I’m currently seeing if green tea instead of coffee in afternoons helps sleeping pattern at night. It seems to, but I’ll give it a few more weeks to be sure.

Processing

Some things take time. 

My head works around things, sometimes and necessarily avoids the issues. Coping enough to allow day to day function and a whole ability to just be.

The face doesn’t drop and it doesn’t rise. The problems are there. The days pass and move on.

I get there, I realise what I’ve done or not done. It hits hard. The emotional crunch.

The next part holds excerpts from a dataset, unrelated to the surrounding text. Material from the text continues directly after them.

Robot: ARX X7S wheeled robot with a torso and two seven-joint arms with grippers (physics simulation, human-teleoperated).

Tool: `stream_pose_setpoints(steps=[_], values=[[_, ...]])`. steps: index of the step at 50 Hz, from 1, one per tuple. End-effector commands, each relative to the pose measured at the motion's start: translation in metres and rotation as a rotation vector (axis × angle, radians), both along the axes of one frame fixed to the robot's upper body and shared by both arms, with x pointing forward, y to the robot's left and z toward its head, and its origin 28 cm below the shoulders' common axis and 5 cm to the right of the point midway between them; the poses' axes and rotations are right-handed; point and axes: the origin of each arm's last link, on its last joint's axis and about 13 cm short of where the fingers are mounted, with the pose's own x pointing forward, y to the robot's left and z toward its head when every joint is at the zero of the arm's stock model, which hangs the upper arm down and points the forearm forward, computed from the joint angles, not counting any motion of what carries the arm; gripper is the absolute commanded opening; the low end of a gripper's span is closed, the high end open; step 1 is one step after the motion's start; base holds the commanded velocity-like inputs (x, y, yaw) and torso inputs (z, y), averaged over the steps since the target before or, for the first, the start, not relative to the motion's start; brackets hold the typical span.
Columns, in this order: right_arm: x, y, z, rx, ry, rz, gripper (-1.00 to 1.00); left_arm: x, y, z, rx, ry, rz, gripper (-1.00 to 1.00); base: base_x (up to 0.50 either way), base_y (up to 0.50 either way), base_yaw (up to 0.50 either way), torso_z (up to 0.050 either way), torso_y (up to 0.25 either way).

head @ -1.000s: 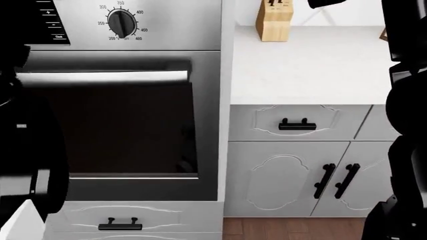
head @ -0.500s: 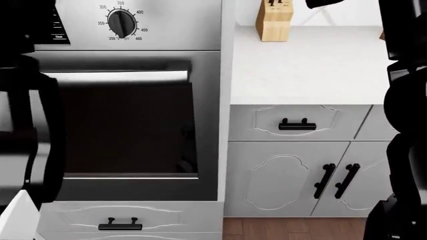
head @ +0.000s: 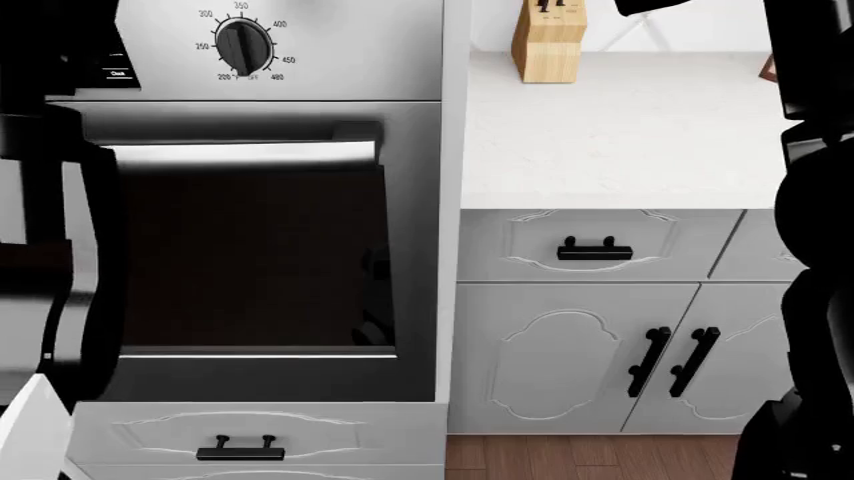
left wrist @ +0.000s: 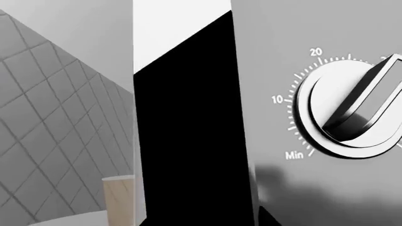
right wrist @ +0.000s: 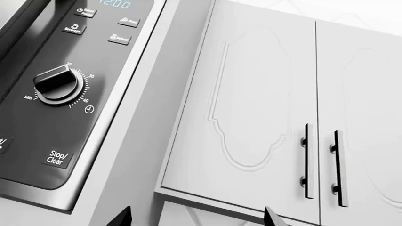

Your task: Open the microwave door

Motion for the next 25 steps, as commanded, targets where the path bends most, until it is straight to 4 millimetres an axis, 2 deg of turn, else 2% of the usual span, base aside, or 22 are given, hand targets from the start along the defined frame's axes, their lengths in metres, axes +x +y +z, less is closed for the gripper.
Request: stream_pose_setpoints(steps=[1,9,25], values=[[-0.001,0.001,0.002,-0.006,0.000,0.001,1.00,-0.010,0.003,-0.003,0.005,-0.011,-0.019,-1.00,0.00,0.00,0.00,0.000,0.000],[-0.003,0.001,0.004,-0.009,0.001,-0.001,1.00,-0.025,0.007,-0.012,0.018,-0.012,-0.045,-1.00,0.00,0.00,0.00,0.000,0.000],[-0.002,0.002,0.004,-0.014,0.001,-0.004,1.00,-0.075,0.014,-0.013,0.049,-0.006,-0.085,-1.00,0.00,0.00,0.00,0.000,0.000]])
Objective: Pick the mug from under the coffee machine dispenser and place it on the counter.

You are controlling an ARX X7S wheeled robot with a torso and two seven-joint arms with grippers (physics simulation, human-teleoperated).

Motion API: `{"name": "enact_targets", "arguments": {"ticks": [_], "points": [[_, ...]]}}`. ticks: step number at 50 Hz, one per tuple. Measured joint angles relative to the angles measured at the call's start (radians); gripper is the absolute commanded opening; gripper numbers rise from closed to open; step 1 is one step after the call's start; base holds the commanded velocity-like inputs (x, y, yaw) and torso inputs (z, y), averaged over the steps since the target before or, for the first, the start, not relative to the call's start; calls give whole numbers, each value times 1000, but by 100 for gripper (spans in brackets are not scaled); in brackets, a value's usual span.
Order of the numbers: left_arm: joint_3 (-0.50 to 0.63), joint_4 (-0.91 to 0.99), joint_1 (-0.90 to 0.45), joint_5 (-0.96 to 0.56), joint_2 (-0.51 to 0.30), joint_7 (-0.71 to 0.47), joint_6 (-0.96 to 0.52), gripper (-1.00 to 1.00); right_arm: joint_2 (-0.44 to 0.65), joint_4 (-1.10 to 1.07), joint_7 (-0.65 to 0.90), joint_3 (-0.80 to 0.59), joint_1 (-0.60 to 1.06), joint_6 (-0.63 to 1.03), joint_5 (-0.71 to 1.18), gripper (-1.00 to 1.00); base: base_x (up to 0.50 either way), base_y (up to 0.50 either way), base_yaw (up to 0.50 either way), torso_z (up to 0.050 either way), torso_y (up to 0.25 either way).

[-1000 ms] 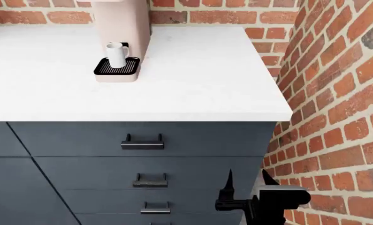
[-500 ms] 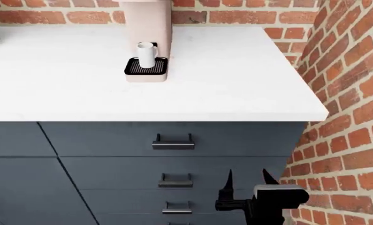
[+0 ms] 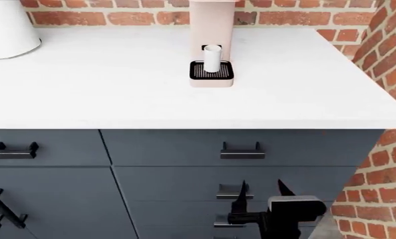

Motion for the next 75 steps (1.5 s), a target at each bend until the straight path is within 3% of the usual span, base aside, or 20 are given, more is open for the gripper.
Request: {"name": "enact_targets", "arguments": {"ticks": [14, 19, 24, 31, 39, 46, 53, 63, 75], "points": [[15, -7, -5, 11, -10, -11, 2, 100, 13, -111, 24, -10, -19, 75, 15, 100, 0, 26, 0, 0, 0], [18, -8, -6, 14, -12, -15, 1, 100, 29, -340, 60, 1, -11, 265, 30, 100, 0, 0, 0, 0, 0], [20, -9, -5, 15, -14, -17, 3, 100, 45, -605, 112, 19, 76, 559, 65, 100, 0, 0, 0, 0, 0], [22, -10, -6, 16, -16, -20, 5, 100, 136, -829, 444, 90, 338, 944, 465, 100, 0, 0, 0, 0, 0], [26, -13, -9, 19, -19, -22, 5, 100, 214, -810, 932, 112, 724, 1214, 1073, 100, 0, 0, 0, 0, 0], [29, -14, -11, 21, -20, -24, 5, 100, 261, -694, 1144, 17, 991, 1297, 1336, 100, 0, 0, 0, 0, 0], [29, -12, -9, 22, -21, -25, 8, 100, 257, -607, 1177, -67, 1118, 1330, 1387, 100, 0, 0, 0, 0, 0], [27, -10, -5, 23, -22, -28, 12, 100, 243, -544, 1086, -132, 1125, 1272, 1324, 100, 25, 3, 0, 0, 0], [26, -12, 1, 23, -22, -29, 21, 100, 240, -530, 966, -170, 1072, 1182, 1242, 100, 446, 79, 0, 0, 0]]}}
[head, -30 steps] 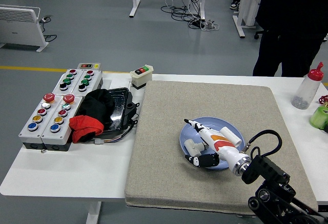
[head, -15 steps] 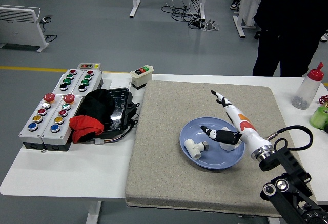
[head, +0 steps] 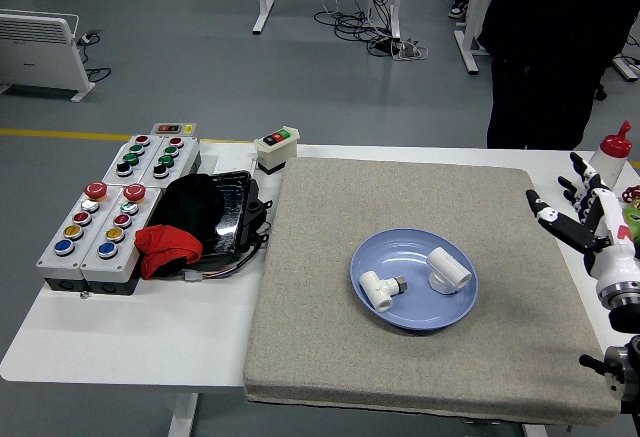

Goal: Pick pipe place plate twice

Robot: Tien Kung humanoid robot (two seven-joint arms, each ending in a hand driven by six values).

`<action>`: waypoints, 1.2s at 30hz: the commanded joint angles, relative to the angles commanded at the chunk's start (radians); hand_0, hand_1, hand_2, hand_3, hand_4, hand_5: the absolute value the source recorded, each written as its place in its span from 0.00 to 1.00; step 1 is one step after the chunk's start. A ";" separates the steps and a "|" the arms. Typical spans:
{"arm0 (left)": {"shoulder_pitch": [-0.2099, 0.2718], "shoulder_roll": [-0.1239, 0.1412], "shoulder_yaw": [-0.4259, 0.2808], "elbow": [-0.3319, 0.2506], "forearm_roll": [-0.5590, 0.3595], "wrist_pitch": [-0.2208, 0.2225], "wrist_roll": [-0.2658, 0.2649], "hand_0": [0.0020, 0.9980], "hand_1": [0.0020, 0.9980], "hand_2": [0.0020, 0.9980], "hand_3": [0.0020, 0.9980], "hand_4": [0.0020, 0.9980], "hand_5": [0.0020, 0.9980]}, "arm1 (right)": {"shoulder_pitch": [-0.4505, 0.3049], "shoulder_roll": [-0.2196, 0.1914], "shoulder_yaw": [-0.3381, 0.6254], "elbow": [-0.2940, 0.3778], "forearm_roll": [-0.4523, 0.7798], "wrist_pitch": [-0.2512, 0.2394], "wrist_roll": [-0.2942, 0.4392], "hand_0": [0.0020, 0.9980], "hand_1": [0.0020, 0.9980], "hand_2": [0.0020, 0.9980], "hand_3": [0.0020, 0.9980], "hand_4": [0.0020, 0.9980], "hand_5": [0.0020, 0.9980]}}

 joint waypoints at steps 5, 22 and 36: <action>-0.004 -0.001 -0.003 0.001 0.008 0.001 0.002 0.69 0.65 0.67 0.61 0.25 1.00 | -0.047 0.005 0.089 0.015 0.090 -0.001 -0.002 0.91 0.86 0.98 0.91 0.66 0.40; 0.001 -0.001 -0.022 0.001 0.043 0.005 0.011 0.69 0.65 0.67 0.61 0.25 1.00 | -0.116 0.021 0.136 0.043 0.162 -0.012 -0.001 0.90 0.85 0.97 0.89 0.64 0.40; 0.007 -0.003 -0.040 0.000 0.076 0.006 0.024 0.69 0.66 0.68 0.62 0.25 1.00 | -0.128 0.016 0.133 0.049 0.172 -0.003 -0.007 0.90 0.84 0.97 0.88 0.61 0.43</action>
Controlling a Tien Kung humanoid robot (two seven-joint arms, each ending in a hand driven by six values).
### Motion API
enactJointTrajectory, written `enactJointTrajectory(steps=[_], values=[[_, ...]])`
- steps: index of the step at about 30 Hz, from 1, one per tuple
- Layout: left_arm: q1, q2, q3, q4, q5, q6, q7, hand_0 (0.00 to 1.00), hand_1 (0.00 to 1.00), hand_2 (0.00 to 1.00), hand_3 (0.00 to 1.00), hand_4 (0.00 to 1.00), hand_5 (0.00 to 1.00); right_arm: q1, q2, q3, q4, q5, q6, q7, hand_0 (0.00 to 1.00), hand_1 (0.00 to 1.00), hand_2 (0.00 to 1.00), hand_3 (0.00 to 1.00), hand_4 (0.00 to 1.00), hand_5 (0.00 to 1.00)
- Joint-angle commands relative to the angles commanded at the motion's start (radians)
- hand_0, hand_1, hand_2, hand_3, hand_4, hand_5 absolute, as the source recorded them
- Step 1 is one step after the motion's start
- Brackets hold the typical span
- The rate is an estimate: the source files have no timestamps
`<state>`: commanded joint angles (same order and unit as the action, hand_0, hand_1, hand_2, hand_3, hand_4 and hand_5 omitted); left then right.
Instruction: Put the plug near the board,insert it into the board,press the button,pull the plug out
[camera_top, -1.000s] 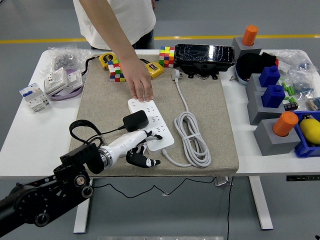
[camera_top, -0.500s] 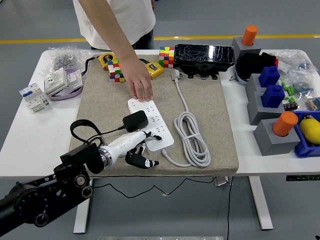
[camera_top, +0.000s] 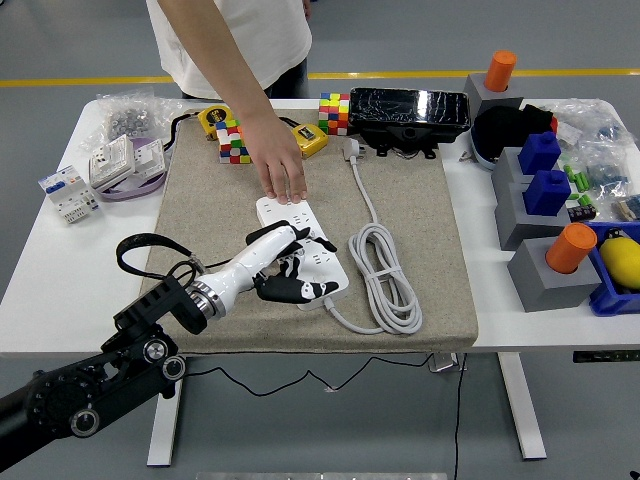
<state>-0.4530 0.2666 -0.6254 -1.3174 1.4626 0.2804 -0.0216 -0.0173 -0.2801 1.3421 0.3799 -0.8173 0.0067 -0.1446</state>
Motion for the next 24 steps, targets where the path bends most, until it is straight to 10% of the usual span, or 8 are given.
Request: enactJointTrajectory(steps=[2, 7, 8, 24], values=[[-0.009, -0.007, -0.015, 0.026, 0.009, 0.053, -0.038, 0.233, 0.151, 0.349, 0.651, 0.838, 0.284, 0.000, 0.000, -0.001, -0.001, 0.001, 0.001, -0.001, 0.528, 0.626, 0.593, 0.535, 0.878, 0.407], [-0.035, -0.023, -0.041, 0.082, 0.084, 0.104, -0.048, 0.233, 0.151, 0.349, 0.651, 0.838, 0.284, -0.001, -0.001, -0.003, -0.002, 0.002, 0.000, -0.001, 0.528, 0.626, 0.593, 0.535, 0.878, 0.407], [-0.039, -0.027, -0.044, 0.095, 0.111, 0.108, -0.037, 0.684, 0.726, 0.705, 0.787, 0.932, 0.311, -0.001, -0.001, -0.003, -0.001, 0.002, 0.000, 0.000, 0.528, 0.626, 0.593, 0.534, 0.878, 0.407], [-0.044, -0.066, -0.058, 0.238, 0.259, 0.119, 0.044, 0.745, 0.770, 0.753, 0.834, 0.998, 0.362, 0.000, -0.004, -0.008, -0.003, 0.003, 0.001, -0.001, 0.528, 0.627, 0.594, 0.535, 0.879, 0.407]])
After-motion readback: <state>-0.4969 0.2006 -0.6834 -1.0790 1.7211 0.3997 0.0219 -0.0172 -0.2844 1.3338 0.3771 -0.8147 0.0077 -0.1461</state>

A bite of humility, a torn piece of pride, sadness at the pit of my stomach, shallow and almost worthless breathes.

I grieve and fixate and the possibilities burn in my mind and weigh at me. It bites my mood and appetite and desires.

The functioning continues, days and weeks and work and home.

Days go into weeks and months and years and I think whether I can raise my head again, regain the ‘mojo’, the essence, the bits of me subsumed in that hurt and dealing with it.

Tears at random times. Inexplicably not when I’d like them to happen. 

Bursts of frustration and anguish. Minutes of darkness. Days of numb.

Does it lift? It’s like a cloud blanket screening the sun, it’s like fog. 

Permission isn’t granted to escape it. No driving thoughts of renewal or restoration. Merely existing and being.

It’s hard to explain, it’s hard to see through the moments clearly, it difficult to replay the pictures in the mind and hard to admit the loss and the pain and the defeat.

It’s not for talking over and making a public sport. Random sympathy doesn’t quite help. Hearing stories or being patronised won’t cut it.

Rising again isn’t that straightforward but the processing completes and the emotions dull after a while.